On May 16 a new bird began singing in the meadow behind our cabin. The weather was warm, and the windows were open. Sitting inside, I could hear him hundreds of yards away, and he went on for hours through the heat of the day, after most other birds had gone silent. Indigo buntings are famous for this. They often sit on power lines under the midday sun, belting out their rich, exuberant, paired phrases with their heads thrown back and their bills wide open.
My local bunting sings something like “too-wee, too-wee, too-werr too-werr, too-wah too-wah,” but that’s just his version. When they are juveniles, individual buntings learn their songs from other males in the neighborhood, but never from their fathers. In this way, regional “dialects” develop and persist for decades, but slowly evolve into something different through innovations by more inventive birds. What makes every indigo bunting song recognizable is the reliable repetition and consistent tone that is somewhere between the ringing quality of the more musical sparrows and the liquid sound of some finches, like the purple finch.
The indigo bunting is a member of the sprawling Cardinalidae family, which includes many, but not all cardinals, and many, but not all grosbeaks, and many, but not all buntings. The indigo bunting (Passerina cyanaea) is related to the lazuli bunting (P. amoena) of the western U.S. but not the snow bunting (Plectrophenax nivalis), which is part of an Old-World family distributed through the high latitudes of the Northern Hemisphere, or the lark bunting (Calamospiza melanocorys), a New World sparrow.
The tropical origins of the genus Passerina are evident in their bright colors and their generally southern distributions. The closely-related indigo and lazuli buntings (they often interbreed) are the only two species to range into southern Canada. The blue grosbeak (P. caerulea), which was recently reassigned to this genus, ranges into the upper Great Plains, but other Passerina species are tropical or subtropical. The painted bunting (P. ciris) reaches North Carolina, and the varied bunting (P. versicolor) gets into southern Arizona and Texas.
Sexual dimorphism is pronounced in this genus. In some icterids, like cowbirds and red-winged blackbirds, the females look like a different species, and that is the case among the Passerina species as well. While the male indigo bunting is entirely dark blue, the female is a stunningly drab light brown. Her only field marks are that her upper mandible is darker than the lower and her breast and sides may be slightly streaked. When she flies you may see flashes of light blue on her wing coverts.
Drab females are an adaptation to remaining hidden on the nest. Hole-nesting birds like woodpeckers and swallows show much less or no dimorphism. Female belted kingfishers are actually more brightly colored than the males. In the orioles, icterids of tropical origin, the females can be quite brightly colored, but they also build a sack-like nest in which they can hide as they sit on their eggs. This isn’t a hard and fast rule: female robins, who will build their open-cup nests on your front porch, are just a bit paler than the males.
Over the course of about a week, a female indigo bunting builds an open cup of leaves, stems, grasses and bark and wrap it in spider webs. The nest is within four feet of the ground and placed in a fork of a branch. She lines it with soft vegetation, thistle down, and sometimes animal hair. It is hidden in dense vegetation, but it is more vulnerable than something covered or placed higher in the canopy or in a hole.
The male takes no part in building the nest, which is likely more about keeping it hidden than chauvinism.
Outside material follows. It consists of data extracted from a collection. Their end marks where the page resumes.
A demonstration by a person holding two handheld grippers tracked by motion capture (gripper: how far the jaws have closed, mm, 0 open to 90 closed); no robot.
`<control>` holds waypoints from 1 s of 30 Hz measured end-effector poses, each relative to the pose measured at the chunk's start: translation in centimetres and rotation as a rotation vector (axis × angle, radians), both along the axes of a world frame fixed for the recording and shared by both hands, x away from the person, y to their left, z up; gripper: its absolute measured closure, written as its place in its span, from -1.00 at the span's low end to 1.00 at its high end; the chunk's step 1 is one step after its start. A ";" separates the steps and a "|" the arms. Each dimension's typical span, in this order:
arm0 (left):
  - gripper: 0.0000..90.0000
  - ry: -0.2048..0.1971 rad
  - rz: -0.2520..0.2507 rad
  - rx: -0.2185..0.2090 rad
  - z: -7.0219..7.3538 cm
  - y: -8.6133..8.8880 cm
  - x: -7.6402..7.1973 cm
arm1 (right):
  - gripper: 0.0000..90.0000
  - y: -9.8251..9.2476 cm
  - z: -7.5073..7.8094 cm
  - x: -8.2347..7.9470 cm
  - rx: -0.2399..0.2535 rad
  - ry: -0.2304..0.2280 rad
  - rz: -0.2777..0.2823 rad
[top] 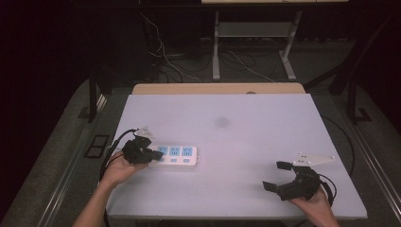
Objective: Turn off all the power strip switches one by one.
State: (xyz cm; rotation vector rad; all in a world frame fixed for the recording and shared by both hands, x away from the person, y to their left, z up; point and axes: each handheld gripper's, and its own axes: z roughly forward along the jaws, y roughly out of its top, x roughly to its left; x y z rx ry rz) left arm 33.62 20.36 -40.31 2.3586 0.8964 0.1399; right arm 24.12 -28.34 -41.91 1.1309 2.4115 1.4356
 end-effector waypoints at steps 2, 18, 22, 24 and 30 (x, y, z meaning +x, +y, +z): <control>0.98 0.000 -0.002 0.003 0.0 0.0 0.0 | -0.99 0.0 0.0 0.0 0.000 0.000 0.001; 0.98 0.027 -0.002 -0.034 -0.3 0.1 0.3 | -0.99 0.0 -0.1 0.1 -0.001 0.002 0.000; 0.99 0.038 -0.017 -0.057 -0.5 -0.1 0.2 | -0.99 0.0 0.0 0.1 0.000 0.001 -0.001; 0.99 0.045 -0.013 -0.063 -0.5 0.0 0.2 | -0.99 -0.1 0.0 0.0 0.001 0.001 0.000; 0.99 0.045 0.006 -0.076 -0.6 0.1 0.4 | -0.99 0.0 0.0 0.0 0.001 0.000 0.002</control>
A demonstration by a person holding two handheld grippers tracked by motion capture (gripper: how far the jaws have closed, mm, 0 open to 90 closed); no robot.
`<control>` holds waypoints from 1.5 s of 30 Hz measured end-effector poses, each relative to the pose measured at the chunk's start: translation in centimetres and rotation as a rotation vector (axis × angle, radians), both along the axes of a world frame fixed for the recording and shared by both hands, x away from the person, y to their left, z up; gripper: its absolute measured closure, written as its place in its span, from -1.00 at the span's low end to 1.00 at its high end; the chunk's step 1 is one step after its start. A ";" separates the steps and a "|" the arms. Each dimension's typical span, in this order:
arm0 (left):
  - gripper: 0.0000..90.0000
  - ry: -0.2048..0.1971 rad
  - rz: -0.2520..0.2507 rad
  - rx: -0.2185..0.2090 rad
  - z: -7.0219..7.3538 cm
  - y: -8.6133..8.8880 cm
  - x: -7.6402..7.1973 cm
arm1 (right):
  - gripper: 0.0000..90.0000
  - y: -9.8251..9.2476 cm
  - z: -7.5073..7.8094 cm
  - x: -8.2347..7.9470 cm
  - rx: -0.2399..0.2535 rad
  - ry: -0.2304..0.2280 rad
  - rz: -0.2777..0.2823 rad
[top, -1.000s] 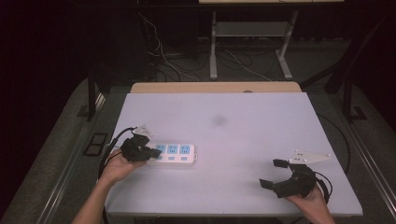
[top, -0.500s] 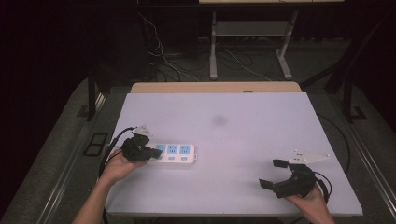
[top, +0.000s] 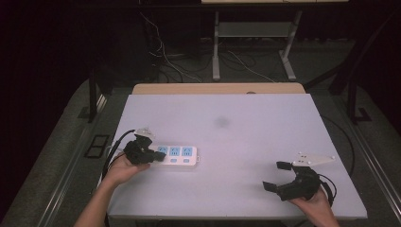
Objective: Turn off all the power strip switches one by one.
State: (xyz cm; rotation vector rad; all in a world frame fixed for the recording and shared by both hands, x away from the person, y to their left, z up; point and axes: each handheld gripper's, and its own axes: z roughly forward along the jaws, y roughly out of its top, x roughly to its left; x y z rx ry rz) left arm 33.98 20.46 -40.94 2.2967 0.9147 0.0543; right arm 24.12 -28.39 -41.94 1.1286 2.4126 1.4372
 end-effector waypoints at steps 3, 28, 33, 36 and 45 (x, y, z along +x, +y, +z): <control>0.99 0.003 0.015 -0.021 -0.2 0.0 0.1 | -0.99 0.0 0.0 0.0 0.000 0.001 0.001; 0.99 -0.037 0.016 0.011 -0.2 -0.3 -0.4 | -0.99 -0.4 0.1 -0.1 0.004 -0.005 -0.013; 0.99 -0.032 0.022 0.012 -0.1 -0.3 -0.4 | -0.99 -0.4 0.1 -0.1 0.005 -0.007 -0.016; 0.99 -0.033 0.015 -0.038 0.0 -0.2 -0.5 | -0.99 -0.5 0.2 -0.1 0.007 -0.009 -0.017; 0.99 -0.045 0.012 -0.040 0.5 0.5 -0.5 | -0.99 -0.4 0.2 -0.1 0.005 -0.010 -0.013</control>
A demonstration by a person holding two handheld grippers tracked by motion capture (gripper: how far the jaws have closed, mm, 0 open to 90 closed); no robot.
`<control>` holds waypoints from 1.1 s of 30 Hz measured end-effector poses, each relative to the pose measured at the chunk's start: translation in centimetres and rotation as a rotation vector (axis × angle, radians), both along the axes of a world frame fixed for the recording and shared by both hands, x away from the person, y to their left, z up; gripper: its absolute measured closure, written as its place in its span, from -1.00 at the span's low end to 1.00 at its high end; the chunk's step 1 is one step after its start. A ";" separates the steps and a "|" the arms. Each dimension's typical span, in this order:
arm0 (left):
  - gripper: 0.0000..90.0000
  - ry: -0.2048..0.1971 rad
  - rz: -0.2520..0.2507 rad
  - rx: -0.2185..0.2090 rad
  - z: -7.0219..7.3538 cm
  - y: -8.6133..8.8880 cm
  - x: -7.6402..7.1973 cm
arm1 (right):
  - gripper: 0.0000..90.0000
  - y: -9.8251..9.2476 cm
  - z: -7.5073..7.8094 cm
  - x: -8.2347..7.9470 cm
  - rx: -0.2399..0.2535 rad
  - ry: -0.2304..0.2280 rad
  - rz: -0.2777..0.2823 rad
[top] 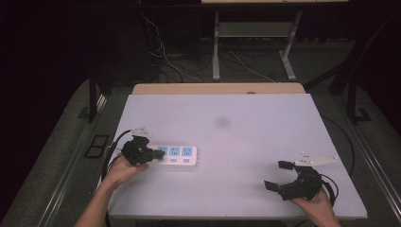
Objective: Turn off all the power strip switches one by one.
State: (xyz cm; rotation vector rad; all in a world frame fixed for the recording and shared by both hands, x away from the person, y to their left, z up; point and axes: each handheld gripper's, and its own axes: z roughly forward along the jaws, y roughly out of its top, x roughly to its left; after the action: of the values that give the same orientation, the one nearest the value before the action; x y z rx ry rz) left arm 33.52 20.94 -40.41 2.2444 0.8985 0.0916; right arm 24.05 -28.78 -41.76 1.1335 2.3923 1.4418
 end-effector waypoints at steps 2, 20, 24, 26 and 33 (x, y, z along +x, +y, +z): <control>0.99 -0.005 -0.008 0.010 0.3 -0.1 0.0 | -0.99 -0.1 0.0 0.0 0.002 -0.002 -0.001; 0.99 -0.046 -0.077 0.051 2.9 -2.0 -0.1 | -0.99 0.0 0.1 0.0 0.005 -0.003 -0.004; 0.99 -0.048 -0.090 0.055 3.3 -2.6 0.1 | -0.99 -0.1 0.1 0.0 0.005 -0.003 -0.005; 0.99 -0.050 -0.096 0.062 3.4 -2.9 0.1 | -0.99 -0.1 0.1 0.0 0.005 -0.003 -0.005; 0.98 -0.048 -0.110 0.076 3.2 -3.5 0.3 | -0.99 -0.1 0.1 0.0 0.005 -0.003 -0.004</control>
State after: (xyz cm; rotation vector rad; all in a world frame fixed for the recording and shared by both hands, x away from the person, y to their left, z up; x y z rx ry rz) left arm 33.78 17.48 -37.20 2.3476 0.7562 0.1301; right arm 24.03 -28.83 -41.69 1.1355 2.3850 1.4477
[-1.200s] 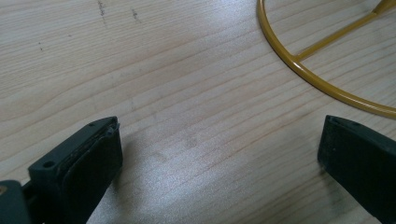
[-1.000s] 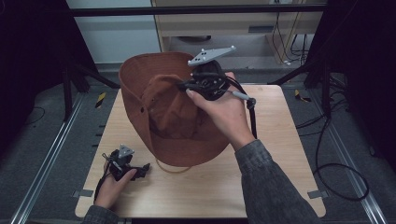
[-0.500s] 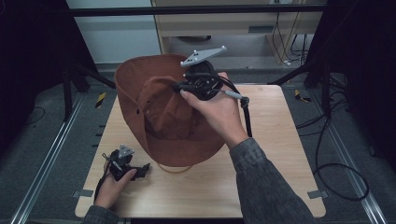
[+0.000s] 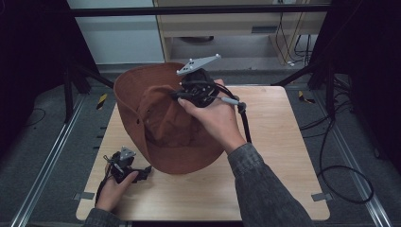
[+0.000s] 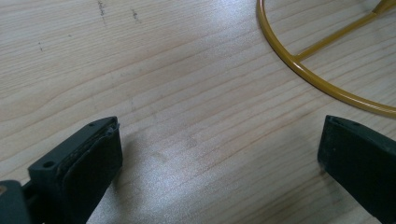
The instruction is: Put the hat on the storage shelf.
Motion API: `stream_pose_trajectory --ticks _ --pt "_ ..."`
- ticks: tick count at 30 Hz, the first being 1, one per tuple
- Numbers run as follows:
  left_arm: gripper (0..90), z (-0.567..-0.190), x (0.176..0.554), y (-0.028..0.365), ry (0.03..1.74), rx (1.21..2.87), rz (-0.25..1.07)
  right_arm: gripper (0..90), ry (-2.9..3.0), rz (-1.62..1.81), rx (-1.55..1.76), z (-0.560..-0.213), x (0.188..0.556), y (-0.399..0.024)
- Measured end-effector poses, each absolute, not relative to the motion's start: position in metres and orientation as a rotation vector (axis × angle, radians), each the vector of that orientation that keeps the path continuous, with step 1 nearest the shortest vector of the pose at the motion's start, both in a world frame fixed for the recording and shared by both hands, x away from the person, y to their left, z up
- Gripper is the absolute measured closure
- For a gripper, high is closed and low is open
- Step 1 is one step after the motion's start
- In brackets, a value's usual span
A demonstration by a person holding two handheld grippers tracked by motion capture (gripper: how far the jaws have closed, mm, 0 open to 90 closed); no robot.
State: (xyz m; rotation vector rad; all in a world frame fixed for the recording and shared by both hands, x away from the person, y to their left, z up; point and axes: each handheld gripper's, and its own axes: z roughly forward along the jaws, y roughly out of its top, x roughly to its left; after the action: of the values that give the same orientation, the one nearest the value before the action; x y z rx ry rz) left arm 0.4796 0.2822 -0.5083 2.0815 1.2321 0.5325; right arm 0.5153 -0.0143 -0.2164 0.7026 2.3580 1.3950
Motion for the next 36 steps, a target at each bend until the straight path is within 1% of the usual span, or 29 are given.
stream_pose_trajectory --ticks 10,36 --pt "0.0 -0.508 0.480 0.282 1.232 2.082 0.533 88.9 2.385 1.396 0.711 -0.230 0.518 -0.010" --pt "0.0 -0.508 0.480 0.282 1.232 2.082 0.533 87.8 2.406 1.405 0.728 -0.241 0.521 -0.008"
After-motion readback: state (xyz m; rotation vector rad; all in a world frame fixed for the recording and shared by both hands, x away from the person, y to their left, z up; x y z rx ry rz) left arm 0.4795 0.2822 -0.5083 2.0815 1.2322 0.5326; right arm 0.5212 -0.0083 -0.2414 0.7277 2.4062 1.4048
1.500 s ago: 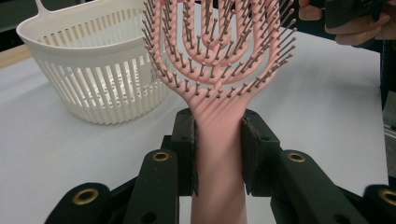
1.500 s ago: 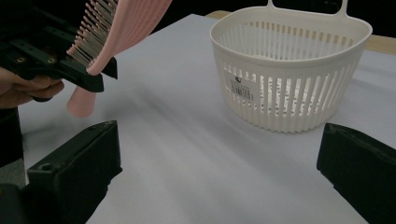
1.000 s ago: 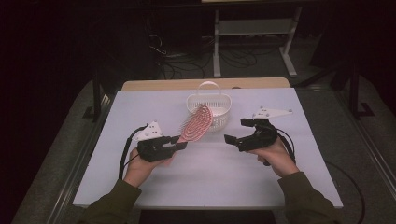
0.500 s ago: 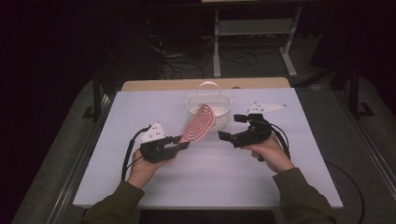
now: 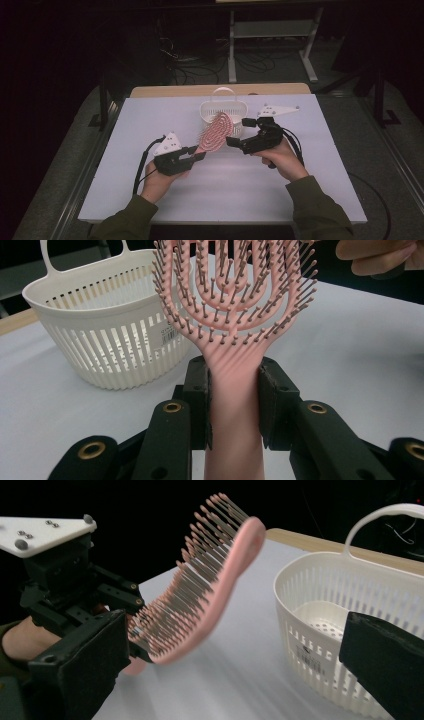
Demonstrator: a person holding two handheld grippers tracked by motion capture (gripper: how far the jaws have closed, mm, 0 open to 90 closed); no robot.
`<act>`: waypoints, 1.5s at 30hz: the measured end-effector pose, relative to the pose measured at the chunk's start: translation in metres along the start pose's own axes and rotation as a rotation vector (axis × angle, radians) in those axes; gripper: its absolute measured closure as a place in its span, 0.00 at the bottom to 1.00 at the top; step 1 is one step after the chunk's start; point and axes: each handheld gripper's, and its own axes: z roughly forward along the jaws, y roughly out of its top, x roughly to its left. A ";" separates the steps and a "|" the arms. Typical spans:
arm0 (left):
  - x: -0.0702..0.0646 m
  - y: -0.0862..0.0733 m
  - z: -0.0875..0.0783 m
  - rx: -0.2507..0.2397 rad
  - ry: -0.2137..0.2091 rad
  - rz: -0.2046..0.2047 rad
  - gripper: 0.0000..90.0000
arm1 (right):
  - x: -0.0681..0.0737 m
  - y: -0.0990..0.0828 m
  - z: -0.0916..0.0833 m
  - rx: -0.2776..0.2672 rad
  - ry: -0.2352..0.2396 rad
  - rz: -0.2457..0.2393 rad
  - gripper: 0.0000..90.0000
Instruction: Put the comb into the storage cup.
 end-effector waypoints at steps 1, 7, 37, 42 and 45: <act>0.000 0.000 0.001 0.000 0.001 0.004 0.78 | 0.001 0.001 0.001 -0.001 0.003 -0.001 0.00; -0.004 0.000 0.003 0.002 -0.002 0.019 0.78 | 0.004 0.005 0.008 -0.004 0.018 -0.007 0.00; -0.021 -0.002 0.015 0.004 -0.010 0.101 0.78 | 0.007 -0.006 0.015 0.010 0.037 0.061 0.20; -0.021 -0.003 0.016 0.008 -0.006 0.106 0.78 | 0.007 -0.006 0.015 0.012 0.041 0.069 0.26; -0.021 -0.003 0.016 0.008 -0.004 0.107 0.78 | 0.007 -0.007 0.015 0.013 0.046 0.070 0.30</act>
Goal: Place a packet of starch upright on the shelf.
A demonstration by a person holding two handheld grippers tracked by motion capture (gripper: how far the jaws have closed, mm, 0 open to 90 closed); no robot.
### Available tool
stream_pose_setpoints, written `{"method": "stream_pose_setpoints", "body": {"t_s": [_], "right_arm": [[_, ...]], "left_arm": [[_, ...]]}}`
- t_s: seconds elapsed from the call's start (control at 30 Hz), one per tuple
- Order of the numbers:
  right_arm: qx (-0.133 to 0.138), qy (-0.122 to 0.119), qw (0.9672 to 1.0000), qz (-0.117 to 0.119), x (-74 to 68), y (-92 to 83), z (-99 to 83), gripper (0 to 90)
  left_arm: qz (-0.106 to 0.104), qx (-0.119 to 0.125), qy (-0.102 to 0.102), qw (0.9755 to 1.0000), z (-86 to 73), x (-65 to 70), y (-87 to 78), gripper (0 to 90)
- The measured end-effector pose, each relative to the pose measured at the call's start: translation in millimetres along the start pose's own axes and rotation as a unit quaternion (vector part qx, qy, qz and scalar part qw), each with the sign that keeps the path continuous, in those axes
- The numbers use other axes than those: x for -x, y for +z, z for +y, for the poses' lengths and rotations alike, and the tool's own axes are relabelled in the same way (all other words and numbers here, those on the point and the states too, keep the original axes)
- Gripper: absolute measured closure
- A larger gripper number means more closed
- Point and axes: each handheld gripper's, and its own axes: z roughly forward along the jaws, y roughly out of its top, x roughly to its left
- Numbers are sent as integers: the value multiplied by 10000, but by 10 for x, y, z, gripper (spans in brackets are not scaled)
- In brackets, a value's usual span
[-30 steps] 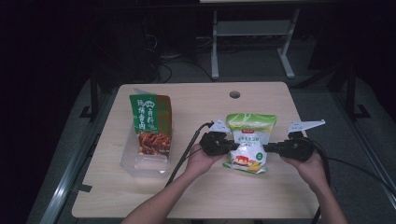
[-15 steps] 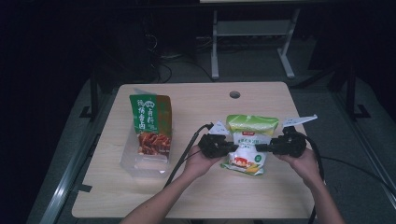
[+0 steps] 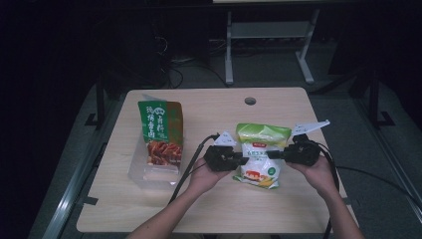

While he never incubates the eggs, he does feed the female while she sits and brings food to the nestlings, while she builds another nest nearby for the second brood.
While you will almost never see the secretive female, the male is fond of sitting on exposed perches while he sings. The other day I listened and watched as the local male made his circuit around the entire meadow, singing the whole way.
While he is often seen in the bright sunshine, it can be very difficult to get a fix on his exact color. No blue birds have blue pigment in their feathers. Instead, the color is produced by the refractive structure of the beta-keratin protein molecules. Consequently, the angles between the sun, the bird, and the viewer affect the hue. It appears to range among cerulean, ultramarine and azure or suddenly to gray or black. In the best light, you can see that the head is a darker blue, the only part of the bird that may actually appear indigo.
Like the orchard oriole, indigo buntings arrive in New Hampshire relatively late in the spring and depart by September. They molt during both their spring and fall migrations and undergo a partial molt in late summer, an unusually complex annual cycle. Second-year males may not be entirely blue, even during the breeding season, and fully mature males have varying amounts of brown in their non-breeding plumage. The juvenile (“hatch-year”) birds resemble the females, although the juvenile males may have more blue patches.
These birds have the tendency to migrate directly southward, so our indigo buntings end up in the Caribbean, and Midwestern birds go to Mexico and southward. Their migrating “software” is still not understood. They don’t use the Earth’s magnetic field, but instead appear to use the arrangement of the stars, but no one has discovered which ones or how they do it. It seems though that about 2 out of 25 birds complete two round trips and live to molt into fully blue plumage.